* TASK REQUIREMENTS *
Please repeat exactly the lines below from the line with "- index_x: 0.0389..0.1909" to the line with "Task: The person", including both, and leave out every picture.

Excerpts from a dataset:
━━━━━━━━━━━━━━━━
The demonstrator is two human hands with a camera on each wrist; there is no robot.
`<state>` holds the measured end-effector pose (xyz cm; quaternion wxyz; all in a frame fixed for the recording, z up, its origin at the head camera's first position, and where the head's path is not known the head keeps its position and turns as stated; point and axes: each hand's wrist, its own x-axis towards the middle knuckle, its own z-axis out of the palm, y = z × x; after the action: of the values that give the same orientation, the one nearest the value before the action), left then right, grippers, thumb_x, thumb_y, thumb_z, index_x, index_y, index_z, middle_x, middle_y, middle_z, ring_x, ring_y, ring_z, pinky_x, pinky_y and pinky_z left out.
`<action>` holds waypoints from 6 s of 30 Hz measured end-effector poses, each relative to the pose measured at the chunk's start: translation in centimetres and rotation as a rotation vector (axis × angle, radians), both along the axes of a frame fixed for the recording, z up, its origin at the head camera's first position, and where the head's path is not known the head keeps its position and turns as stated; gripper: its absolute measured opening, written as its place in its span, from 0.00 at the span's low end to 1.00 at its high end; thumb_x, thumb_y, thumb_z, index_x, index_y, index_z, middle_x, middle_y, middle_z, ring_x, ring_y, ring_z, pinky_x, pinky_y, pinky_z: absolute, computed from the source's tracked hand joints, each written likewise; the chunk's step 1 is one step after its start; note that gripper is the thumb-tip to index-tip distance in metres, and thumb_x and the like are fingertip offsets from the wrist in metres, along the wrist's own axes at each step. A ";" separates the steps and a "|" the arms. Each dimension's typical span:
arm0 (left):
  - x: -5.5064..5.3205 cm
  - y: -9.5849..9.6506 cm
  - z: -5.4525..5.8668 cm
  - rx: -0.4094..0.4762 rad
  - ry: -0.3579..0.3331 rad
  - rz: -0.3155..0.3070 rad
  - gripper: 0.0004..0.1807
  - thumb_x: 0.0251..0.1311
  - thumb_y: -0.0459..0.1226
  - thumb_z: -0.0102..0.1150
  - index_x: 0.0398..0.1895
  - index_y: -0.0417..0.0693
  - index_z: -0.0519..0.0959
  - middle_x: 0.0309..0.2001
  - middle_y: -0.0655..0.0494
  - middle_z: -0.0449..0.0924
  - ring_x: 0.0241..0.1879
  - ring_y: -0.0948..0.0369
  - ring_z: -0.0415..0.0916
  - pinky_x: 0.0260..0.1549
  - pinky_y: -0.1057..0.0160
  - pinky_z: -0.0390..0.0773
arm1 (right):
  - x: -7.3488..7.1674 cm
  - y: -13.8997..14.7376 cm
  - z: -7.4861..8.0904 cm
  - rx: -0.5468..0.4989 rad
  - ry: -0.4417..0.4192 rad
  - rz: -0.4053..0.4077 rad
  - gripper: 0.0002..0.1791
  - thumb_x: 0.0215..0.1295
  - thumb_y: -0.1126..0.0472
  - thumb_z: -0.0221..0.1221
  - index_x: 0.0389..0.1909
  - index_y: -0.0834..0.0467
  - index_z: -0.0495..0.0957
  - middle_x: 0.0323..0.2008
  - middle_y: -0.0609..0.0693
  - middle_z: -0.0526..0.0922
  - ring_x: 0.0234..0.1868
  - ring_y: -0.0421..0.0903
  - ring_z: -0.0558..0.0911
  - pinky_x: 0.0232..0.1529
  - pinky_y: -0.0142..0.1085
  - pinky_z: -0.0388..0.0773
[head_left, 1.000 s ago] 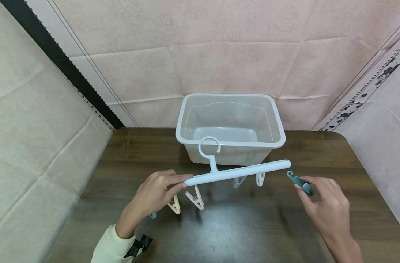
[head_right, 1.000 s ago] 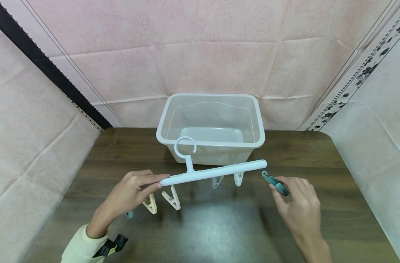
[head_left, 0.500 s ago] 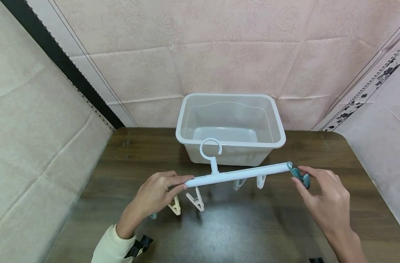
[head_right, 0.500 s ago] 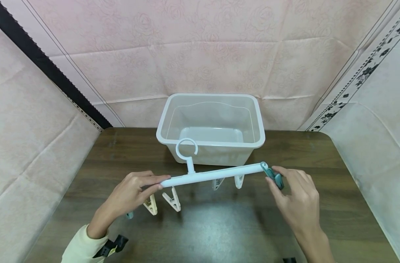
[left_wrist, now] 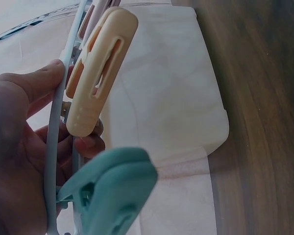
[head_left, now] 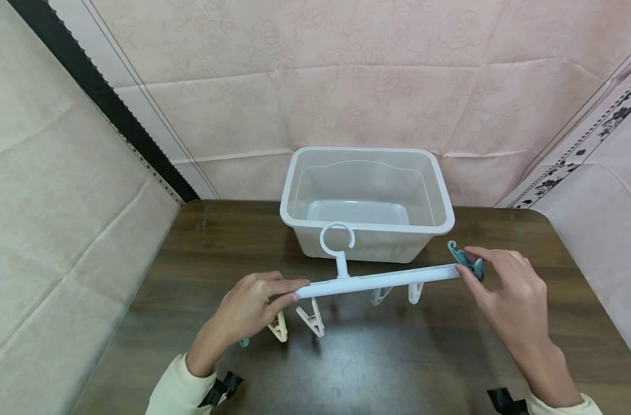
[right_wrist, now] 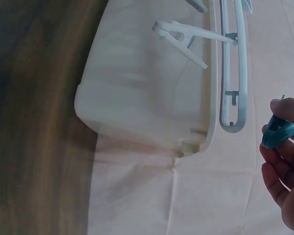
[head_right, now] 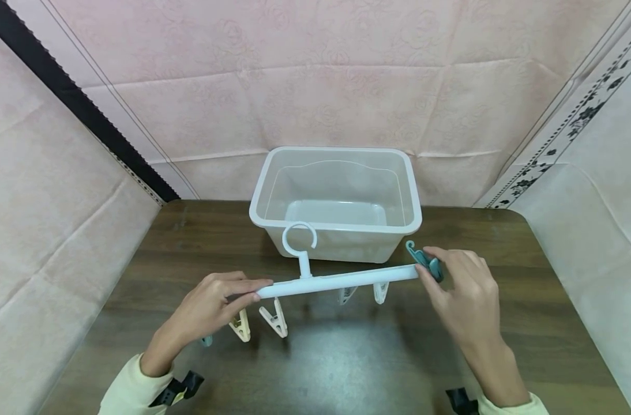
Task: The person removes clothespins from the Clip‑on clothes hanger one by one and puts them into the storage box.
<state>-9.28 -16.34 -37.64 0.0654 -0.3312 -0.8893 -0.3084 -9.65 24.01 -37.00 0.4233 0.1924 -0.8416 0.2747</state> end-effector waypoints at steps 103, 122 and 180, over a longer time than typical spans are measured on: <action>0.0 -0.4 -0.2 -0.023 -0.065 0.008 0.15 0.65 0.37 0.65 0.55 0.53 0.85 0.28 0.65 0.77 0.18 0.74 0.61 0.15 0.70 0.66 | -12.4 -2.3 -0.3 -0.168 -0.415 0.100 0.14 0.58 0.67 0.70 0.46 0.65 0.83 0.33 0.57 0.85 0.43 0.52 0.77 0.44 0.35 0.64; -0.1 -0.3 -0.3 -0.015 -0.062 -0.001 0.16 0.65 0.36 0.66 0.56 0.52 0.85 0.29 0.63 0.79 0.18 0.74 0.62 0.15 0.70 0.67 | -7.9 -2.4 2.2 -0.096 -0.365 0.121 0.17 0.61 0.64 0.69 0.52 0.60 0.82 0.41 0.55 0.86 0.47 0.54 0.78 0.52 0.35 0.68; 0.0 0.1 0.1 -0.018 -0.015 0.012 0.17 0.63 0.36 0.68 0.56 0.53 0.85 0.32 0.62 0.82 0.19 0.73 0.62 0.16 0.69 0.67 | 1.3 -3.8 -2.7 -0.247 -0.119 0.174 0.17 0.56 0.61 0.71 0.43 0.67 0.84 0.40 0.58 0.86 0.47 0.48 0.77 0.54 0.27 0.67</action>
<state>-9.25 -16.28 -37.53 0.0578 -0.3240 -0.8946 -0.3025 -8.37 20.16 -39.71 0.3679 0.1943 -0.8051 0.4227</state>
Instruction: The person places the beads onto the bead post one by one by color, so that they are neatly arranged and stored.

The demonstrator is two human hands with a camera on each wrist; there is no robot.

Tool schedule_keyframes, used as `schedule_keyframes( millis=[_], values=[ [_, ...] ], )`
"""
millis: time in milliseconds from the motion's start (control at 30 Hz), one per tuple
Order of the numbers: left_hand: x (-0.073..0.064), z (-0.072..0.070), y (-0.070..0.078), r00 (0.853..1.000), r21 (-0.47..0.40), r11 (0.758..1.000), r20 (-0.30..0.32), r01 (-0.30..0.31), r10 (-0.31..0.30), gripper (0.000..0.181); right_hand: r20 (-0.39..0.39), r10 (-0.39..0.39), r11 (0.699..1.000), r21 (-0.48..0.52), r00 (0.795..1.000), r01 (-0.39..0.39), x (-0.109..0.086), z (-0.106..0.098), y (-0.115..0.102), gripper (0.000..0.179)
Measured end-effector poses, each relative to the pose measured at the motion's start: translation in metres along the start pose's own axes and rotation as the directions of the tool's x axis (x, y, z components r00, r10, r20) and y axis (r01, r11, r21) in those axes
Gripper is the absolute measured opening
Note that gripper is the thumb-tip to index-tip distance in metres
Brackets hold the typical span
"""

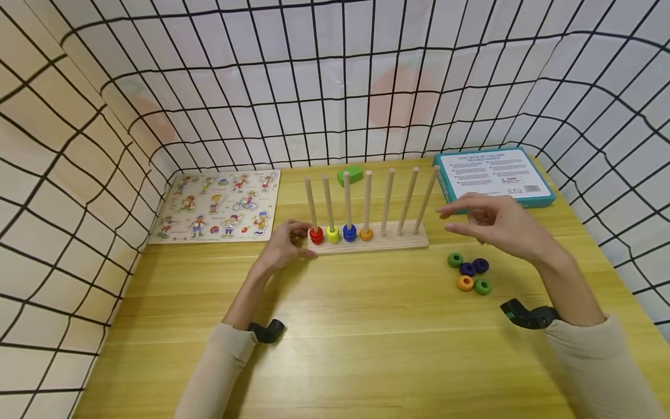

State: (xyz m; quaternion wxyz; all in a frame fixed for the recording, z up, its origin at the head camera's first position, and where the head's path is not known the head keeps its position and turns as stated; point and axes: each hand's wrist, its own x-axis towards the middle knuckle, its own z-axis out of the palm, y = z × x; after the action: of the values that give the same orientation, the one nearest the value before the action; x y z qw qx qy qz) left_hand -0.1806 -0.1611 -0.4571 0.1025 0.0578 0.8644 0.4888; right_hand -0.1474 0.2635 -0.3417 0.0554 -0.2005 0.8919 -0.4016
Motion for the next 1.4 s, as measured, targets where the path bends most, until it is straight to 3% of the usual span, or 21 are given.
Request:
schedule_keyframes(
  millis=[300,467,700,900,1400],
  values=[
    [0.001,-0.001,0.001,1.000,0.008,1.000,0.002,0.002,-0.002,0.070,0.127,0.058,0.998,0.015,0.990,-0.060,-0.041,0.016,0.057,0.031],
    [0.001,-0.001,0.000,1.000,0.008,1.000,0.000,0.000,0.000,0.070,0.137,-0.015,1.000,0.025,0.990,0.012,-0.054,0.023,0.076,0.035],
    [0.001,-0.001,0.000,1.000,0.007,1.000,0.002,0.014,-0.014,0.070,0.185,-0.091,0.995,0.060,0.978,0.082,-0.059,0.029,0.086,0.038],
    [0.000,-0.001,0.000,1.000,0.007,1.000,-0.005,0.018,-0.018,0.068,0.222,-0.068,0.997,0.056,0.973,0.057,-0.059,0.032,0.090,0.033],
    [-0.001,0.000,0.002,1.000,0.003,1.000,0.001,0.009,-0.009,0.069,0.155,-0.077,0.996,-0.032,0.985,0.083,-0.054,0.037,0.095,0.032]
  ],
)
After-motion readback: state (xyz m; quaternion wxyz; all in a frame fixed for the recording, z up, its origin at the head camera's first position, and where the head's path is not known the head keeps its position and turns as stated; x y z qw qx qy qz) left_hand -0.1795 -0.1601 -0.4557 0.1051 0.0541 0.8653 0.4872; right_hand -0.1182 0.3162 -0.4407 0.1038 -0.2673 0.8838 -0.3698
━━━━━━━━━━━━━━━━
* ANSWER SPACE *
  - index_x: 0.0389..0.1909
  - index_y: -0.0834..0.0467
  - index_z: -0.0495..0.0957
  - middle_x: 0.0323..0.2008
  - middle_y: -0.0609..0.0693
  - middle_z: -0.0526..0.0922
  - ring_x: 0.0234..0.1868
  - ring_y: -0.0421..0.0903
  - ring_z: -0.0558..0.0911
  - pinky_x: 0.0232..0.1529
  - pinky_y: -0.0142..0.1085
  - pinky_z: -0.0388..0.0773
[head_left, 1.000 s ago] 
[head_right, 1.000 s ago] 
[head_left, 0.500 s ago] 
[head_right, 0.500 s ago] 
[left_wrist, now] 
[head_left, now] 
[right_wrist, now] 
[head_right, now] 
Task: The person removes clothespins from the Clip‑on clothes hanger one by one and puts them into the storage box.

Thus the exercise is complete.